CAIRN.INFO : Matières à réflexion

1Il revient sans doute au sociologue américain Robert King Merton (1910-2003) d’avoir, le premier, attiré l’attention [*] sur un comportement social – ou plus exactement asocial – singulier qui consiste à s’exclure volontairement de la vie collective. Cette attitude, qu’il appela successivement « évasion », puis « retrait », peut se décliner de façons très diverses et s’exprimer sur des durées plus ou moins longues. Elle s’appuie, si l’on exclut les cas psychiatriques d’autisme, sur le double rejet des objectifs que la société valorise (la « réussite » sous ses diverses formes) ainsi que les moyens qu’elle valide pour les atteindre (les études, le travail, l’épargne, la sociabilité, l’honnêteté...). Une forme assez particulière de ce phénomène touche le Japon depuis les années 1980. Il s’agit de citoyens, les hikikomori, qui choisissent de n’avoir aucun rapport social avec leurs contemporains au-delà de ceux strictement nécessaires à l’entretien des fonctions vitales et se cloisonnent à leur domicile.

2Les hikikomori, terme qu’on peut traduire par « reclus », sont de deux sortes : ceux qui vivent chez leurs parents et ceux qui ont leur propre toit. Les premiers consacrent la totalité de leur activité à jouer et à regarder la télévision, se nourrissant des repas que leurs proches déposent sur le pas de la porte de leur chambre. Les autres survivent souvent grâce à des aides extérieures et ne sortent que pour faire des courses indispensables, en rasant les murs pour ne pas être vus. Si ce que l’on sait d’eux est issu de quelques études plus médiatiques que réellement scientifiques, celles-ci convergent sur plusieurs points, le premier étant le caractère sociopathologique de ce trouble, à distinguer de l’agoraphobie : ce ne sont pas ici les lieux publics qui sont source d’angoisse, mais bien ce qu’impose la société.
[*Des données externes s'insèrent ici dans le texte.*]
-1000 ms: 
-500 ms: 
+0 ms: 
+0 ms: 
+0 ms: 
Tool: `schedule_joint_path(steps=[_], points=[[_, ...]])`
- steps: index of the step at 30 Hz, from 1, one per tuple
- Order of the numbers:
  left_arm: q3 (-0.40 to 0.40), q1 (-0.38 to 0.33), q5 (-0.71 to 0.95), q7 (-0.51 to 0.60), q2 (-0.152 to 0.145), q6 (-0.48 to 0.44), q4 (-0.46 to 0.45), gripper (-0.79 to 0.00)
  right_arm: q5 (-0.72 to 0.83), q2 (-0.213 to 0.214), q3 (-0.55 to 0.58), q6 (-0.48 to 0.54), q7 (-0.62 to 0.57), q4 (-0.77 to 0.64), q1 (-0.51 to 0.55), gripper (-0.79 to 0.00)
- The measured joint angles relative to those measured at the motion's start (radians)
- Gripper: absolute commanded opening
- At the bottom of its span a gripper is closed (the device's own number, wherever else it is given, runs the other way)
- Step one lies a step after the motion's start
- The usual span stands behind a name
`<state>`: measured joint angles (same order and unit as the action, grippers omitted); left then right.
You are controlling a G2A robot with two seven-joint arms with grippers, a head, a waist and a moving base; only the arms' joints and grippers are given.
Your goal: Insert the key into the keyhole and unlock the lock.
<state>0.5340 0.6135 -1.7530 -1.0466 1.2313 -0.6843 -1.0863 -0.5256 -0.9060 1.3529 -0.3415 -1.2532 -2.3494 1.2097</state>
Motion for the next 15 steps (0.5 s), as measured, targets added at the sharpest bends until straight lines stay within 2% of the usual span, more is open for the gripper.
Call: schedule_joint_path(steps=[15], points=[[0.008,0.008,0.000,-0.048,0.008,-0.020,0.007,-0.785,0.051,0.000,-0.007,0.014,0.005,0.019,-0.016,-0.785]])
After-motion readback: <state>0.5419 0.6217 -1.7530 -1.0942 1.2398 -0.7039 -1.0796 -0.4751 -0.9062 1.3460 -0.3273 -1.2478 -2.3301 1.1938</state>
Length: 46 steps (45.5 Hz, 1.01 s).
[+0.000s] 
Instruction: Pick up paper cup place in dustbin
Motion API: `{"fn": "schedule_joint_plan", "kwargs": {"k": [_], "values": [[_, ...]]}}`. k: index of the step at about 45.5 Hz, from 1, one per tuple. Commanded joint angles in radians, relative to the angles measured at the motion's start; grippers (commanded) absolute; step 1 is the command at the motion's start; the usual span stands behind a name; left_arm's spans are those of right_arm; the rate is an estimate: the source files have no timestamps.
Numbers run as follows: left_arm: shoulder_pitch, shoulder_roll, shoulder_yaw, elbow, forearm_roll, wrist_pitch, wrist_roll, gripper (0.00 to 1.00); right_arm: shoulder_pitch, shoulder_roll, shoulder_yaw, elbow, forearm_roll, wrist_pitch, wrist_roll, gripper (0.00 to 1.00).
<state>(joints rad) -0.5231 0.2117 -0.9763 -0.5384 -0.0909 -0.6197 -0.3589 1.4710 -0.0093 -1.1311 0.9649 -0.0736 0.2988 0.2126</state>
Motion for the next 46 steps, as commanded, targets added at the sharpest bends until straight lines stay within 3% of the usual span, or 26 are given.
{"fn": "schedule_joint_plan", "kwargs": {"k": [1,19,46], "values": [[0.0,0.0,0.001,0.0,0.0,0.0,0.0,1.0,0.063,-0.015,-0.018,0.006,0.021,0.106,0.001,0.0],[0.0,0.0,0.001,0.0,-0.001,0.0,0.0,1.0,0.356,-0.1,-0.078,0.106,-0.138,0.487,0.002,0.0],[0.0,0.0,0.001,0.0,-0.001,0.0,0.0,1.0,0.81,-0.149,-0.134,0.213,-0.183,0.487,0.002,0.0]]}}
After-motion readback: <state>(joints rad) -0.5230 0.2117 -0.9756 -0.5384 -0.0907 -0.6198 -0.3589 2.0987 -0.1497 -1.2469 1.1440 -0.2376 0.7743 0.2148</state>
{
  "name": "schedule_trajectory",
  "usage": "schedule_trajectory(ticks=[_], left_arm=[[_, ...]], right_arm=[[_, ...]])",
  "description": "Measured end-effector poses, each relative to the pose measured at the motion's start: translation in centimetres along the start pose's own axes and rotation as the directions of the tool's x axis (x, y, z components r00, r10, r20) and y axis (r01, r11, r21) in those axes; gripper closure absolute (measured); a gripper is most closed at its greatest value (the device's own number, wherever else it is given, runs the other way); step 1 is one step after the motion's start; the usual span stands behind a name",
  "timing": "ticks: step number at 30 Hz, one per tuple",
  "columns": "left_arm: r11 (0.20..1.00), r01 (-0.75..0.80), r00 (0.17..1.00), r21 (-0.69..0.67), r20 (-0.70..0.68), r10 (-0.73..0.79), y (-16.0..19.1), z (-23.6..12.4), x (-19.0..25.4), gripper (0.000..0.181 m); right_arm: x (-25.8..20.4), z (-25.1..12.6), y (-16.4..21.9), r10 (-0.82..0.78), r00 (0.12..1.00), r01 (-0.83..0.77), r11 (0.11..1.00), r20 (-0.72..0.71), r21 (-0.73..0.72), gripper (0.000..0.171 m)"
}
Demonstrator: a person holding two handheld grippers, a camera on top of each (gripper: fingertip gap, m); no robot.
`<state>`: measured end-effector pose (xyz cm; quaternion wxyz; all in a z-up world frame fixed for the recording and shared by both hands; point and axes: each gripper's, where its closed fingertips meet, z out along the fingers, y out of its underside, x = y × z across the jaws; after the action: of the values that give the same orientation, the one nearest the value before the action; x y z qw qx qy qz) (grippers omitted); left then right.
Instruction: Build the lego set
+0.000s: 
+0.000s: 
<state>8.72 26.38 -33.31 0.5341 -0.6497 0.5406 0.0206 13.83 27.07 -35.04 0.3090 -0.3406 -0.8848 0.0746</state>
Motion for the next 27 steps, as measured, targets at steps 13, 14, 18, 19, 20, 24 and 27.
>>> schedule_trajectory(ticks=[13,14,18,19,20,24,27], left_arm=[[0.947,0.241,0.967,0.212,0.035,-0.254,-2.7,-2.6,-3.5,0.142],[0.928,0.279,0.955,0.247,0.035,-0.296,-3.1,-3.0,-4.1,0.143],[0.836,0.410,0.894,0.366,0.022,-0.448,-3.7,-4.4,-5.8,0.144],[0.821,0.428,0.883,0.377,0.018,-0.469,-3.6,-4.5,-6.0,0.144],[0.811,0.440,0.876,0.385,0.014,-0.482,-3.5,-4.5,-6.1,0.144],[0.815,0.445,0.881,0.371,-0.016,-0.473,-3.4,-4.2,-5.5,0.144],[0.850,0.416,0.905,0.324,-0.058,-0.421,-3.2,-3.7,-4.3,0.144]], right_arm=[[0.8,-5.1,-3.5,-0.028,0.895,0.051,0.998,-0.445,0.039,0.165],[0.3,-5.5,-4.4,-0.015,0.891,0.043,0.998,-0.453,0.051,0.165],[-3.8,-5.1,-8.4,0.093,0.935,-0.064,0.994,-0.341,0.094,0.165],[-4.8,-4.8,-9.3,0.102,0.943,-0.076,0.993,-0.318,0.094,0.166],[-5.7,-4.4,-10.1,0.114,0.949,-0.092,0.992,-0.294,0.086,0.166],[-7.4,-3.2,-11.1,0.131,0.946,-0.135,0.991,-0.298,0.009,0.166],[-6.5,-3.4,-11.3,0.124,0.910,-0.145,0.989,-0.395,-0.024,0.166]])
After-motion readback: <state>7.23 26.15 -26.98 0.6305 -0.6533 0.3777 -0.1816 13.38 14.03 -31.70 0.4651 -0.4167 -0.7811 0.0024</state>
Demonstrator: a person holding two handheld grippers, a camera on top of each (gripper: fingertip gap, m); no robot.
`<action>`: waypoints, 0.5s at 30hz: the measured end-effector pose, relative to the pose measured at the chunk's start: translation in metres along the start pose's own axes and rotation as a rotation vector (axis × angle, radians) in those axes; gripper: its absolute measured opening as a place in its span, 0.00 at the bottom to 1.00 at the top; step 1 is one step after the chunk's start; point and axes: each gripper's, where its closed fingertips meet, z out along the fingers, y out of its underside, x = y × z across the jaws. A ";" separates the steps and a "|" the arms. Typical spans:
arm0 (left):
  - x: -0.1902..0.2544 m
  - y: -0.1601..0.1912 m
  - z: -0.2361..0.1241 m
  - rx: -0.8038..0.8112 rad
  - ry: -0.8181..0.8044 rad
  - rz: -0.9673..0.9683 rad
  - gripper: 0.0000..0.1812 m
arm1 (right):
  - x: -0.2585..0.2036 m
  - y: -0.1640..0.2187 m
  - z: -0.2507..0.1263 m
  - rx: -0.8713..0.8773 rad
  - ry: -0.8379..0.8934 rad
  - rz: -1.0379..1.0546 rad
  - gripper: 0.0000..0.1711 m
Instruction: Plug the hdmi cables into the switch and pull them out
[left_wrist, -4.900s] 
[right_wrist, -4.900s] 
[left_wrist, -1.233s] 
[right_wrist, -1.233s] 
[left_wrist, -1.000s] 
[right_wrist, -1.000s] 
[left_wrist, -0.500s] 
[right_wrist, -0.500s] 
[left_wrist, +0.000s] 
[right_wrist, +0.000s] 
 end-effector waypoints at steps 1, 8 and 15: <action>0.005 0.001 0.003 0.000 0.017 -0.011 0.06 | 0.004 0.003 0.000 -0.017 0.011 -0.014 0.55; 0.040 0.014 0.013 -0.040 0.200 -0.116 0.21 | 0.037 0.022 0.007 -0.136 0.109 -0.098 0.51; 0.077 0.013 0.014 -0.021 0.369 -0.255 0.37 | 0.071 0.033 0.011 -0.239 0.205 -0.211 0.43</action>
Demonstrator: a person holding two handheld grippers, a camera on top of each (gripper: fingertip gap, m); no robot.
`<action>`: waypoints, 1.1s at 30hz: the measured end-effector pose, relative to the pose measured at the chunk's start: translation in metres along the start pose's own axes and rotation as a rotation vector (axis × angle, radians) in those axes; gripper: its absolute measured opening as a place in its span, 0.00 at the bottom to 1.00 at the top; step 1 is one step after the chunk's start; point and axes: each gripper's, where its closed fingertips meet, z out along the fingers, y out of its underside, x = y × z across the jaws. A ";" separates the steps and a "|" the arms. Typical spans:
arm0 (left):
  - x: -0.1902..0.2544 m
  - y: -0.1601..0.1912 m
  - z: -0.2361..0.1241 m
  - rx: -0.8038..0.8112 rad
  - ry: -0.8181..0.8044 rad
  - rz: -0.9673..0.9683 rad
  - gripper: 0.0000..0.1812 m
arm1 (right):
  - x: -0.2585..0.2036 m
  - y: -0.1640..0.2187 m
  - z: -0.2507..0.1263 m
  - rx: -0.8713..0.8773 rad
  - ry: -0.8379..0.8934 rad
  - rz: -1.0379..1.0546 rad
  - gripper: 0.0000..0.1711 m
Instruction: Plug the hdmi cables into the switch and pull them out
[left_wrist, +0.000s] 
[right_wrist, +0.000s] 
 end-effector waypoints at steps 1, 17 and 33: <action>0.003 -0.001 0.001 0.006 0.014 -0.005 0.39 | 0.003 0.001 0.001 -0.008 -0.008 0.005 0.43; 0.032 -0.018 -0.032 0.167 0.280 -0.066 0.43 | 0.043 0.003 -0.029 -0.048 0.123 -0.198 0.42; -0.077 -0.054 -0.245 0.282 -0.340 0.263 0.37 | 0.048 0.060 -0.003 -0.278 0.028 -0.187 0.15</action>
Réfugiés dans les univers virtuels que leur offrent les jeux vidéo, Internet et les mangas, l’existence des hikikomori est organisée autour d’une passion poussée à l’extrême leur permettant de fuir une réalité et des responsabilités qui leur inspirent sans doute une profonde panique. Devant la complexité de la vie, ils sont dans un état dépressif et vivent souvent à l’envers : dormant le jour et se réveillant en milieu d’après-midi, ils déjeunent dans la soirée, passent la nuit à regarder la télévision et à jouer aux jeux vidéo ou sont connectés sur Internet, puis se couchent dans la matinée.

3L’évaluation de leur nombre est évidemment très imprécise : de 250 000 à trois millions selon les sources et le critère utilisé, lequel est le plus souvent l’absence de relations sociales pendant une période de six mois consécutifs. C’est une population très majoritairement masculine (à 77 %), composée d’adolescents et d’adultes plutôt instruits (43 % d’entre eux sont diplômés) et dont l’âge moyen se situe autour de 27 ans, selon les données d’une enquête du ministère de la Santé. Les causes le plus souvent évoquées de ce que certains médias japonais appellent une « crise nationale » sont le harcèlement à l’école, les maltraitances familiales ou les échecs professionnels dans une société très compétitive. D’autres hypothèses cherchent des explications du côté de la culture et de l’histoire japonaises en soulignant, par exemple, que la célébration de la solitude dans les poèmes traditionnels et la musique ainsi que l’isolement du Japon au milieu du XIXe siècle pourraient expliquer une partie de ce problème propre au pays.

Notes

  • [*]
    Social Theory and Social Structure, 1949, NewYork, Free Press, 1re édition.